Sunday, 11 May 2014

The Kindest Thing

Mum and Ru 2005
During a creative exercise some years ago, I was asked: “What was the kindest thing anyone has ever done for you?”

Gee. Kind things are done for me all the time, even when I don’t see them. A few examples popped immediately to mind, but none of them were more than moments—strangers stopping to see if I was okay after I slipped on a frosty sidewalk; friends dropping a box of non-perishable foodstuffs on our doorstep when Ter and I were broke; coffees bought or hugs exchanged or smiles offered all counted if I simply wanted to answer the question, but I thought seriously about it because the kindest thing ever suggested selecting a single item from a half-century stuffed with possibilities.

I actually came up with one. The kindest thing anyone has ever done for me?

My mother wanted me.

She didn’t just want me; she contrived to get me, and once she had me, I lacked for nothing. I wasn’t spoiled with material things, but from my first breath I was loved. In a world where children are too often born by accident or nefarious design, my mother made her kids the center of her universe. I was luckier than my sibs—I came just after my older sister began kindergarten and my parents’ best friends welcomed a newbie to their family. Timing is everything, so I scored big.

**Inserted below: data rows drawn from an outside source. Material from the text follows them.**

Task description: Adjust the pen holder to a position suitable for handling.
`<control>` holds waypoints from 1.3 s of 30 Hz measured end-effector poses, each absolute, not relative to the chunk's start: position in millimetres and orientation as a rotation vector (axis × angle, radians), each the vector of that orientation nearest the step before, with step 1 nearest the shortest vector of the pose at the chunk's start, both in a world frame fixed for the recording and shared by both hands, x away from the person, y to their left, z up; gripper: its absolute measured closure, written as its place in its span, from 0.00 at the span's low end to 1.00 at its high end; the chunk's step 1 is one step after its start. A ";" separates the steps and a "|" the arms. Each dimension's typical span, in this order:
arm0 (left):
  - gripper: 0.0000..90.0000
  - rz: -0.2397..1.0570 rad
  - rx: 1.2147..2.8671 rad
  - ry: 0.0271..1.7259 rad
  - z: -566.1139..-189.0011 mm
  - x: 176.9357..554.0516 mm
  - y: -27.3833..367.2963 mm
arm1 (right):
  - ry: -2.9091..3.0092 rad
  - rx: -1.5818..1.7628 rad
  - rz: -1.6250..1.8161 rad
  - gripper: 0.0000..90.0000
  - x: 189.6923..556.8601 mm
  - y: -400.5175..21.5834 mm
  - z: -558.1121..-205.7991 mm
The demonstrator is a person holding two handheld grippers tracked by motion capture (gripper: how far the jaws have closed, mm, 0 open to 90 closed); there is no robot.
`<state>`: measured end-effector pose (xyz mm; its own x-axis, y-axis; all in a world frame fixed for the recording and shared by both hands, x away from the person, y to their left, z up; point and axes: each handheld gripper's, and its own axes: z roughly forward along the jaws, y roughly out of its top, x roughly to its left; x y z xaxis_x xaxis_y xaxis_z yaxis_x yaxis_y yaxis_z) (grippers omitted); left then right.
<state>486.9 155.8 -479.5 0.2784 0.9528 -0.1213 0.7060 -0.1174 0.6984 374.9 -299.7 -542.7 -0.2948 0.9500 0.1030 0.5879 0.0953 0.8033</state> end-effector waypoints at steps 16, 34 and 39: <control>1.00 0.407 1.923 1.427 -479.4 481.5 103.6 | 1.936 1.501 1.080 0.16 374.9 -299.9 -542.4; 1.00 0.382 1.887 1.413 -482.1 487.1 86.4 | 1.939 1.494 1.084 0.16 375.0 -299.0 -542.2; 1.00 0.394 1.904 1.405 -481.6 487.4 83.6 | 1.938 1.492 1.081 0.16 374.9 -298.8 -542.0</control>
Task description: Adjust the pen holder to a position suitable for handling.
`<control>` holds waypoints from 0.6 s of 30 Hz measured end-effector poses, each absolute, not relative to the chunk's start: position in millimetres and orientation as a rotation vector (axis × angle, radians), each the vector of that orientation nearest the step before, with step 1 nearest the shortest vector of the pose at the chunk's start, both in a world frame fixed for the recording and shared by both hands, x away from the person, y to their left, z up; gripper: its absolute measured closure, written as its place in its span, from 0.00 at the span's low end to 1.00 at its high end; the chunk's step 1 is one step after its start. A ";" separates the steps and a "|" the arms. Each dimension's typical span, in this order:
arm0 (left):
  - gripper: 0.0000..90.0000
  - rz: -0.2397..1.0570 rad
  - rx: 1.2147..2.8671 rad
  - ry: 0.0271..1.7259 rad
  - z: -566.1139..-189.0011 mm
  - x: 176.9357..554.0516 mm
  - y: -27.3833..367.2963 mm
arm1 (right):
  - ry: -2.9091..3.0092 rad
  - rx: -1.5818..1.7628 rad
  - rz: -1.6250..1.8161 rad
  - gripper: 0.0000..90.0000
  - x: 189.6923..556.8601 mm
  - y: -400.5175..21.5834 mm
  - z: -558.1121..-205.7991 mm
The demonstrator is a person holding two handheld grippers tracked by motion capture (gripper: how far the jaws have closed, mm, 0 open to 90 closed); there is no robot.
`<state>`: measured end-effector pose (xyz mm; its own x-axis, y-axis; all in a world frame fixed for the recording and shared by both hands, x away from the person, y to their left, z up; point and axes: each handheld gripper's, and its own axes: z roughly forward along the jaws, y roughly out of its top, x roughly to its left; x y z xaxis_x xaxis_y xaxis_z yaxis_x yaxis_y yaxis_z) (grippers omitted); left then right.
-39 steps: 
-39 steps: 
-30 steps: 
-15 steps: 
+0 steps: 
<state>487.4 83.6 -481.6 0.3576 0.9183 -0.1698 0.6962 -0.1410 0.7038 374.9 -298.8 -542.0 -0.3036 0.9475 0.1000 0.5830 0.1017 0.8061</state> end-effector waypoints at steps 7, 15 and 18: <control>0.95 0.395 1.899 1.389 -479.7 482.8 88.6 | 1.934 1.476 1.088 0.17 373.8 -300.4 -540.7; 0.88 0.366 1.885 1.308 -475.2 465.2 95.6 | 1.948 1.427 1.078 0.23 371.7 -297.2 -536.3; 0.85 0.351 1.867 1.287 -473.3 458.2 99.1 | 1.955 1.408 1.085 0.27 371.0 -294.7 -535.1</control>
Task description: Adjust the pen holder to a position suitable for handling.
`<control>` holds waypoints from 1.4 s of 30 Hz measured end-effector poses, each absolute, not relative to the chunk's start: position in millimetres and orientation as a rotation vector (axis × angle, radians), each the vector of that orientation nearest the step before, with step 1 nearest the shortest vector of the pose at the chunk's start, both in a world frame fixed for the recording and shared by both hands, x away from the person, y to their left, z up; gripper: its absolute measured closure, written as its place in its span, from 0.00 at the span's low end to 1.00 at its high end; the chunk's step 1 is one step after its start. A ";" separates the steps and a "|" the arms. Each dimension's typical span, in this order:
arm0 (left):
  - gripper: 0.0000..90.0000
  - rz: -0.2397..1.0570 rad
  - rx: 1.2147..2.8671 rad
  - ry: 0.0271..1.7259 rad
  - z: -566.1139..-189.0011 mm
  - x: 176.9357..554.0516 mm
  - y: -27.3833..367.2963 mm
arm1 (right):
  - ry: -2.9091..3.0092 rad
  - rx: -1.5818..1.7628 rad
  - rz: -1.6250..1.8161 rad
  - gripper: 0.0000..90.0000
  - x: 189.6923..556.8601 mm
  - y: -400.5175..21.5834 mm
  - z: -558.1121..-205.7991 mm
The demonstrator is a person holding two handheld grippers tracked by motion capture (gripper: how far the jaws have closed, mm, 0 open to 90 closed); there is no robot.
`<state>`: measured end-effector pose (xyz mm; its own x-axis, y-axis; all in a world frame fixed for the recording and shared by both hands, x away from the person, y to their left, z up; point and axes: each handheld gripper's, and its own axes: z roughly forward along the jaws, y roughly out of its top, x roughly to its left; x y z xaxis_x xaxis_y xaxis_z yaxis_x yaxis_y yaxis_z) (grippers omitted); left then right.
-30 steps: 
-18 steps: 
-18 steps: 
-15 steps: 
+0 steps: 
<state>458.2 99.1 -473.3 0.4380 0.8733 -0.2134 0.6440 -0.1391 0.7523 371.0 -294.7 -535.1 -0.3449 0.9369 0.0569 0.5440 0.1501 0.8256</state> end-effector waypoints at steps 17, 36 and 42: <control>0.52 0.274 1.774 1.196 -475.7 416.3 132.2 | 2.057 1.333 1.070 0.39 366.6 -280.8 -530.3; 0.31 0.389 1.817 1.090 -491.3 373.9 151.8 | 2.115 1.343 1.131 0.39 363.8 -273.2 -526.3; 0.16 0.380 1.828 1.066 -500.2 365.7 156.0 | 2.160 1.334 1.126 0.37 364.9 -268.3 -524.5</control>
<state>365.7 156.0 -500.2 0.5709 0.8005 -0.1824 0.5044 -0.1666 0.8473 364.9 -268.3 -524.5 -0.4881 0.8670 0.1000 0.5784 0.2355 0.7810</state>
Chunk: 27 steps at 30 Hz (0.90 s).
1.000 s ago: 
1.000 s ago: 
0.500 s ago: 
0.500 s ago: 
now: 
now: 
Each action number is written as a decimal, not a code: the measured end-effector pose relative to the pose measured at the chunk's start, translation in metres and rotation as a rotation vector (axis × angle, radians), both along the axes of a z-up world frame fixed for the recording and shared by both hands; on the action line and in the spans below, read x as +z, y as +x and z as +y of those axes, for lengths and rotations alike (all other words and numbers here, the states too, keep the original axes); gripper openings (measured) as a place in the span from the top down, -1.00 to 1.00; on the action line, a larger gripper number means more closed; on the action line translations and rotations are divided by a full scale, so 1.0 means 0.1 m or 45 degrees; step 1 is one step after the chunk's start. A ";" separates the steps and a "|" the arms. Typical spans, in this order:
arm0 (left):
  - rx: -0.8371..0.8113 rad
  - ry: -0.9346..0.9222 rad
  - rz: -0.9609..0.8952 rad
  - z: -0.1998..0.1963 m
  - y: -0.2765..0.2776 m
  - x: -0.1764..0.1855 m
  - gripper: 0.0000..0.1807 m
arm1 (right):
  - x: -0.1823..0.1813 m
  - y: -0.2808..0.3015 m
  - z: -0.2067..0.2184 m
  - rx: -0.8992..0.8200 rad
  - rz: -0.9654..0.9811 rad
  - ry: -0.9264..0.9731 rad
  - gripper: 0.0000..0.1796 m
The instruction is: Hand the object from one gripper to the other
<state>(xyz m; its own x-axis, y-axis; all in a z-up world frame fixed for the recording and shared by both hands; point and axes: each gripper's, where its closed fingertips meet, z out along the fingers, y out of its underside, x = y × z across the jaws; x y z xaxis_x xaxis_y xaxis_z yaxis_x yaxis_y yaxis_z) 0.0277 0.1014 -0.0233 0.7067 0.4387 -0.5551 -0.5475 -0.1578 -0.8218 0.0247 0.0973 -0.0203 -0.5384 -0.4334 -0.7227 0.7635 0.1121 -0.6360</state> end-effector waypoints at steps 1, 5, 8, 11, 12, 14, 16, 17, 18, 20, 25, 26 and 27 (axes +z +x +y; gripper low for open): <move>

Nelson Mandela said that you can tell a lot about a society by the way it treats its children. Even in the poorest conditions, children can be loved and taught to believe in themselves. Regrettably, this is not always the case. I see the evidence in my job and in the people around me; in the adult children of women who did the best they could, but perhaps lacked the focus my mother possessed. Raising children is so hard that I’m glad I don’t have any of my own, but if I had become a mother, I hope I’d have been as wonderful to my daughter as mine has been to me.

Happy Mother’s Day.

1 comment:

  1. I am certain you would have been, Ru. You had an excellent adviser.